**Requirement**
The lines to reproduce from the material below are those from the one containing "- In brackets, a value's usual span" through the one containing "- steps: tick", both included; write them out exactly and add nothing.

**Extracted data**
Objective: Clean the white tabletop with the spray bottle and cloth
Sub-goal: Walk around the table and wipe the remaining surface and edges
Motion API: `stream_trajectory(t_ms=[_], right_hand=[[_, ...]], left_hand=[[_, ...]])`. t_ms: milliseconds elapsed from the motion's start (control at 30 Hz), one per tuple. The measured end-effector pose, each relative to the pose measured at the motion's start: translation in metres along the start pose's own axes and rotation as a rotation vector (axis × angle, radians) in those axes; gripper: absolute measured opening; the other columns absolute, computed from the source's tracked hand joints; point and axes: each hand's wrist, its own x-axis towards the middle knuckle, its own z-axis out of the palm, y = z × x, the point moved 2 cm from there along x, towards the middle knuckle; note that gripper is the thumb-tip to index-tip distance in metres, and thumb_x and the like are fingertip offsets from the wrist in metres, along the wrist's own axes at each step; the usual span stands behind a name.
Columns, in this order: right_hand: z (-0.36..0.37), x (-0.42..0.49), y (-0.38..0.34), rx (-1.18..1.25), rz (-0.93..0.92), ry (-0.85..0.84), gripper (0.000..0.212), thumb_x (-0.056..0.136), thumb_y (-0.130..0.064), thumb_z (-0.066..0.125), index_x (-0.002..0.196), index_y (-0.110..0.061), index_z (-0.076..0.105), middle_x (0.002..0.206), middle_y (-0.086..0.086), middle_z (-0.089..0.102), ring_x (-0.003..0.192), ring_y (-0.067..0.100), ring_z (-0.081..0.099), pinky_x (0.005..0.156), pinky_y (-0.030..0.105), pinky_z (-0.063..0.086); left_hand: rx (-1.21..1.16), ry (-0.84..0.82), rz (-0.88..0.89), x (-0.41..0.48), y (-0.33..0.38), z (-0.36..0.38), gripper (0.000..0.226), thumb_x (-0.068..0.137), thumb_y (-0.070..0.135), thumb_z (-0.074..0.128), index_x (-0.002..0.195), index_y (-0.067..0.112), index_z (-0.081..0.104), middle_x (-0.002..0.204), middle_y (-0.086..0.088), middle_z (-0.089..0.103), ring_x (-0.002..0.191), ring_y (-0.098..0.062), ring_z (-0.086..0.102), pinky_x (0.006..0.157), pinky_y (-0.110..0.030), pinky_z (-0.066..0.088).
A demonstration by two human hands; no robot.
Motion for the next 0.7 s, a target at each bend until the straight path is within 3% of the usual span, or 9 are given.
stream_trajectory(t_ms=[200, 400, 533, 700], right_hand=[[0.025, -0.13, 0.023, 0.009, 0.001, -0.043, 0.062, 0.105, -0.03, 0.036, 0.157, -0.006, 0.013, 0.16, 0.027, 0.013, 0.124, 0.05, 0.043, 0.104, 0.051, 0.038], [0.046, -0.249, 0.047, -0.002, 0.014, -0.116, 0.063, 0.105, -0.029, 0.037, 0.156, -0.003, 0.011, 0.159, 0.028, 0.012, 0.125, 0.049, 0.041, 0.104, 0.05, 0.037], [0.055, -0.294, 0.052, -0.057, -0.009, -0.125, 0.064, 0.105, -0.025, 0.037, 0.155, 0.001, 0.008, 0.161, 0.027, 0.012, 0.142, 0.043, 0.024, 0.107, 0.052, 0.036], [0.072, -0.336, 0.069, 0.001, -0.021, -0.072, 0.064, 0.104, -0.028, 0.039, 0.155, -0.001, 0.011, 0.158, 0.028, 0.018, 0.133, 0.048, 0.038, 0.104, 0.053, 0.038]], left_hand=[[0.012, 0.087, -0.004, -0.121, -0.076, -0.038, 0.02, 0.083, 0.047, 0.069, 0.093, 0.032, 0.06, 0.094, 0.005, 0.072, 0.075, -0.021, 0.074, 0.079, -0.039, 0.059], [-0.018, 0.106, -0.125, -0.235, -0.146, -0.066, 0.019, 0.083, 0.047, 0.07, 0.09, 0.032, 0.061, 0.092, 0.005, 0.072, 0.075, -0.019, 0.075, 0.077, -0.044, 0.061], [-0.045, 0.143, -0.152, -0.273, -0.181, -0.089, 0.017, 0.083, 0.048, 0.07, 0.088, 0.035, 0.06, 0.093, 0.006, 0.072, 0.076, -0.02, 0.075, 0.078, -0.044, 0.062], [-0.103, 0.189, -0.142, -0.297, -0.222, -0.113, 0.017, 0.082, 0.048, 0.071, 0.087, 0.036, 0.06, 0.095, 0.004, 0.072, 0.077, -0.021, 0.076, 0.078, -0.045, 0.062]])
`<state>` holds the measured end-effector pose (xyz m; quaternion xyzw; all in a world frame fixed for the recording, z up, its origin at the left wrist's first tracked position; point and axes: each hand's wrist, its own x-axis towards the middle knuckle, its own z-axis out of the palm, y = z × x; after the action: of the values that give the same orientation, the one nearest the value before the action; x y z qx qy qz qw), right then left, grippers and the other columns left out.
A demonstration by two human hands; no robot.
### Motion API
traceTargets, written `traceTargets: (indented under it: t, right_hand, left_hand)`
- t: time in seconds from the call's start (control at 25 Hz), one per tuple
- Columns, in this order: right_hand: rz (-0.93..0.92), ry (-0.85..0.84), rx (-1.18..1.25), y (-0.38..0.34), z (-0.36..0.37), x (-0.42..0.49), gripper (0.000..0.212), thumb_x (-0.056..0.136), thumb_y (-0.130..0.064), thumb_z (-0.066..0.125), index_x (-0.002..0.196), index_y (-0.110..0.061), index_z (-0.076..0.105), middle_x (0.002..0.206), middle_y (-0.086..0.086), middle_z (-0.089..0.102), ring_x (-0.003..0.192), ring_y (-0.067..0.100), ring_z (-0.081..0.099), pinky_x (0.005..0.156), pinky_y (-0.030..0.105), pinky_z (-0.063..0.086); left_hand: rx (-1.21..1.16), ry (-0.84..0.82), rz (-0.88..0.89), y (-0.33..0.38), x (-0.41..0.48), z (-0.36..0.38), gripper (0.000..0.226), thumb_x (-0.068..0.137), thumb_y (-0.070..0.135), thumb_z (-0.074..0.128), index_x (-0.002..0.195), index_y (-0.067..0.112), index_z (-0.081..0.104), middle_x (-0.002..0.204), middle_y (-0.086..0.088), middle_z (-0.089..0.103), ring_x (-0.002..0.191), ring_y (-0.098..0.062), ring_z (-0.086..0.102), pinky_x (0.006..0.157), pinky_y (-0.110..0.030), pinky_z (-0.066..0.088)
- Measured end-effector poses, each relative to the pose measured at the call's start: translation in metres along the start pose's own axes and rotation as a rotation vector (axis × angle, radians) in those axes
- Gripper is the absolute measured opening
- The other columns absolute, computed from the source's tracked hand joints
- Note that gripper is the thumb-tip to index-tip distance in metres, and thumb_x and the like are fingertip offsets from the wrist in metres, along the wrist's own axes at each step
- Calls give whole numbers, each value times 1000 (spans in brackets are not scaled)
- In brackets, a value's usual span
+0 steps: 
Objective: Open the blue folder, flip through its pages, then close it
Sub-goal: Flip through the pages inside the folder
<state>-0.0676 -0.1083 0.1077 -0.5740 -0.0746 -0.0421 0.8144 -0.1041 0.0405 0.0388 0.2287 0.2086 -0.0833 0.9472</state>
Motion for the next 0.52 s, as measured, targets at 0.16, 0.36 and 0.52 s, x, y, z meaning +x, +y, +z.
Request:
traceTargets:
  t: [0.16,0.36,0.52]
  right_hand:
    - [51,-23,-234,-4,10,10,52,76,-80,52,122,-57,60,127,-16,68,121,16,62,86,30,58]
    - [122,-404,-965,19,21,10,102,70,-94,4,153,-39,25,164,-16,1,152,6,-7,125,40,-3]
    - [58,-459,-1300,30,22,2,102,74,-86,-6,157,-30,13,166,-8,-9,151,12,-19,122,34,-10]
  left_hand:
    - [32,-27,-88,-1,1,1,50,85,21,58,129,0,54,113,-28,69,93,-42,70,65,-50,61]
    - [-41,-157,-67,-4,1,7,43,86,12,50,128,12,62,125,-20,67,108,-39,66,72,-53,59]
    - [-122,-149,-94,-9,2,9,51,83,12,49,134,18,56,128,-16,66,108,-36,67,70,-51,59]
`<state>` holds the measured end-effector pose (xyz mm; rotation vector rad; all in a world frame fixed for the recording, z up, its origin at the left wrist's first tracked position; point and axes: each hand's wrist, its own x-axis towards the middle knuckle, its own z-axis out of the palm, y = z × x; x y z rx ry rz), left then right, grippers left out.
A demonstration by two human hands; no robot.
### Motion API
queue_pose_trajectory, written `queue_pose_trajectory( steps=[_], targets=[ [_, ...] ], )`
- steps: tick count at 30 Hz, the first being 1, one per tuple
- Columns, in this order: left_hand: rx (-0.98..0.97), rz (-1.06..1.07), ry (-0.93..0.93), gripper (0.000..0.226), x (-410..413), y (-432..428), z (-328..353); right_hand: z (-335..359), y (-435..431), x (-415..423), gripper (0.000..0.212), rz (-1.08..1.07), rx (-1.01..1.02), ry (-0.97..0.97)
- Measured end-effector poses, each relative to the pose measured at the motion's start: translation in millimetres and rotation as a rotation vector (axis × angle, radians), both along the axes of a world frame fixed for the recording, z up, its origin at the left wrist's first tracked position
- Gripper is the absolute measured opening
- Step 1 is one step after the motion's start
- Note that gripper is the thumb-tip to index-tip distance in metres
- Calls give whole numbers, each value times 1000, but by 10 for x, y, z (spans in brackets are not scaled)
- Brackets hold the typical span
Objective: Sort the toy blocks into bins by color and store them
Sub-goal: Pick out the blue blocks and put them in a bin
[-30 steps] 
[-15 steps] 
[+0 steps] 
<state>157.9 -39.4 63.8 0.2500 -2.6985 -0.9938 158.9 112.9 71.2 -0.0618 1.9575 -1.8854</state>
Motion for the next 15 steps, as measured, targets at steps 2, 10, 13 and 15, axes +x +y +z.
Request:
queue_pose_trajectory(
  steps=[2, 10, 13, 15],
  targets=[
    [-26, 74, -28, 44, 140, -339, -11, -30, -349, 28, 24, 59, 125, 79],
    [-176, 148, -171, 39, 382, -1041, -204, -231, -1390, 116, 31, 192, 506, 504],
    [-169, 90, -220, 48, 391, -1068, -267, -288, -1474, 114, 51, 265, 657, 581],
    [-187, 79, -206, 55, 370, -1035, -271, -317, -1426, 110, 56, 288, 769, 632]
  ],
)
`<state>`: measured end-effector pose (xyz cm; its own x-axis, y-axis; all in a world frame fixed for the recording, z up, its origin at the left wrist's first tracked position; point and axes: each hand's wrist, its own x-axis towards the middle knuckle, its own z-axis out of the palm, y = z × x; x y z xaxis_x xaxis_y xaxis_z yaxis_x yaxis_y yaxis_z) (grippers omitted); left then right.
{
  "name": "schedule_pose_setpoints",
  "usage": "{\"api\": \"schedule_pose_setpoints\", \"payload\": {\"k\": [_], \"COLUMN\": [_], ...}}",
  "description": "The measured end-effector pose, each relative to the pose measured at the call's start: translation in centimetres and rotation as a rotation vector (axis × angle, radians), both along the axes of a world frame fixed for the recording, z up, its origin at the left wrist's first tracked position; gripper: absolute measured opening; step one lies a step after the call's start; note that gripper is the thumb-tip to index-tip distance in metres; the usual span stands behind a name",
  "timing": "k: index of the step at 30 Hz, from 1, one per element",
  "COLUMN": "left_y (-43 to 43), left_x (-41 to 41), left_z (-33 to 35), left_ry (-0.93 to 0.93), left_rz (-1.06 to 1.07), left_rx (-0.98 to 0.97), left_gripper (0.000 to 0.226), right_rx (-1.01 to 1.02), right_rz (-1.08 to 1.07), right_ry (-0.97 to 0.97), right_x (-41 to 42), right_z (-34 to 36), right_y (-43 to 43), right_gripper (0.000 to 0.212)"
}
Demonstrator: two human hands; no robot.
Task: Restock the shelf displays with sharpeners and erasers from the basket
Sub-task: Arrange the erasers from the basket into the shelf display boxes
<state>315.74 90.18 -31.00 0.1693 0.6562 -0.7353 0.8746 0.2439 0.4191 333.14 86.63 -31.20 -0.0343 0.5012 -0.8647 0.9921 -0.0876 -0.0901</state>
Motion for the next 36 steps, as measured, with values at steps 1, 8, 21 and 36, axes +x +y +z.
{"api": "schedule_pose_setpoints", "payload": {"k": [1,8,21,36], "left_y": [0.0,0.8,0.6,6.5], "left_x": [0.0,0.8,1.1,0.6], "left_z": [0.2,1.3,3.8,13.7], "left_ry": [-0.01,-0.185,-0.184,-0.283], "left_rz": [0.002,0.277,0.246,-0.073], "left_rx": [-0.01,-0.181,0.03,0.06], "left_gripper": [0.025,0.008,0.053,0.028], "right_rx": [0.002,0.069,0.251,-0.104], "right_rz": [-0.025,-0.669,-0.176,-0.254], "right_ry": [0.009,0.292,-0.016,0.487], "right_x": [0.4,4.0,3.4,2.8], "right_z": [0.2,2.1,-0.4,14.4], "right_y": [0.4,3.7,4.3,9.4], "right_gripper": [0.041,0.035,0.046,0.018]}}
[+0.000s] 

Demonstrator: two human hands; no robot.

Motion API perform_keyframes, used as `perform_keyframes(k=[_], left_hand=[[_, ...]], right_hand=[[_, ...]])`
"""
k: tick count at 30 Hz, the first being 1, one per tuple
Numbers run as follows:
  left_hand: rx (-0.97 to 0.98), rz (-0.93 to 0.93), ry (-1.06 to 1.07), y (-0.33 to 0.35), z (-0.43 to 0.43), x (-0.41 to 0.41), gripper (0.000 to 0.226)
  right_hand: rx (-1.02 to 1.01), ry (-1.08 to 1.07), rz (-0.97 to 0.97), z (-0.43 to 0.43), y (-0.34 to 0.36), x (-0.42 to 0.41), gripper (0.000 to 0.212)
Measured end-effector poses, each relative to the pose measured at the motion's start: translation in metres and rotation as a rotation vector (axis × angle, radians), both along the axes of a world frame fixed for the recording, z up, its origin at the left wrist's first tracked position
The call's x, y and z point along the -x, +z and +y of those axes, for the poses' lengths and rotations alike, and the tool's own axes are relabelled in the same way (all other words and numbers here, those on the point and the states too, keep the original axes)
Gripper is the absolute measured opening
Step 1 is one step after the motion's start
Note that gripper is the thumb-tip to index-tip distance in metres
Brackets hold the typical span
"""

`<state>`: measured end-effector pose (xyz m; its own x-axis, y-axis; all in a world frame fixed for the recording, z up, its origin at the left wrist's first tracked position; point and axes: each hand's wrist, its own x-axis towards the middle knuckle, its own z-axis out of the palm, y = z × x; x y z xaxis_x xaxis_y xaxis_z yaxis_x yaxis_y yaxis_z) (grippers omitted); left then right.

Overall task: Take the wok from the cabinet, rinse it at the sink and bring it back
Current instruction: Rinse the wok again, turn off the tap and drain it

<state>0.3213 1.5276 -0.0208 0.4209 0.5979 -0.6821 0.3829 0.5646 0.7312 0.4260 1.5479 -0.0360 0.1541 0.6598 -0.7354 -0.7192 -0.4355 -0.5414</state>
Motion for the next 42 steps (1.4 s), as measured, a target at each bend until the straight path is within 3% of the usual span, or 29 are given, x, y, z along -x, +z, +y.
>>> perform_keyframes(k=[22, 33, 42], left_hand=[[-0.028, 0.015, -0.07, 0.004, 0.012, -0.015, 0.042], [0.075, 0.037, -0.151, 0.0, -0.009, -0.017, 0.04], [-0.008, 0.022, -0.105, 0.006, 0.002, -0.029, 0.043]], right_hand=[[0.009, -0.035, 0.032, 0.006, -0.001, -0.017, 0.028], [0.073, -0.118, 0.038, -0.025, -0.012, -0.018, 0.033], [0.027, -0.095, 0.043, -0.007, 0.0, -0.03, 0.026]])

**Response**
- In brackets, a value's usual span
+0 steps: 
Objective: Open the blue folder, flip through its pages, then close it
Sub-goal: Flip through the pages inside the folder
<state>-0.0676 -0.1083 0.1077 -0.5740 -0.0746 -0.0421 0.8144 -0.1041 0.0405 0.0388 0.2287 0.2086 -0.0833 0.9472</state>
Motion for the next 0.52 s, as measured, targets at 0.16, 0.36 and 0.52 s, x, y, z meaning +x, +y, +z.
Request:
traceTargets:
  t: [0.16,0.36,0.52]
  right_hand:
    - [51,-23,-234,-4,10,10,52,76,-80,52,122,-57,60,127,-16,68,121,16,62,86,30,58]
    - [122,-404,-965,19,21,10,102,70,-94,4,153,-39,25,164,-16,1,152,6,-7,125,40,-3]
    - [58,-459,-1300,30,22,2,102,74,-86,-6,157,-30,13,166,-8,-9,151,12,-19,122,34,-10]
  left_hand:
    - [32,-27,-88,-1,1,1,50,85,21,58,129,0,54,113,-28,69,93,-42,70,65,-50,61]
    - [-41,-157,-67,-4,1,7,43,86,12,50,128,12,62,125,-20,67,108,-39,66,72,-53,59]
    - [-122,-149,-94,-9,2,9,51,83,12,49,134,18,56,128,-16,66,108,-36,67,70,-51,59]
`<state>` holds the measured end-effector pose (xyz mm; rotation vector rad; all in a world frame fixed for the recording, z up, its origin at the left wrist's first tracked position; point and axes: each hand's wrist, its own x-axis towards the middle knuckle, its own z-axis out of the palm, y = z × x; x y z rx ry rz), left then right, grippers left out.
A demonstration by two human hands; no robot.
### Motion API
queue_pose_trajectory, written `queue_pose_trajectory( steps=[_], targets=[ [_, ...] ], )`
- steps: tick count at 30 Hz, the first being 1, one per tuple

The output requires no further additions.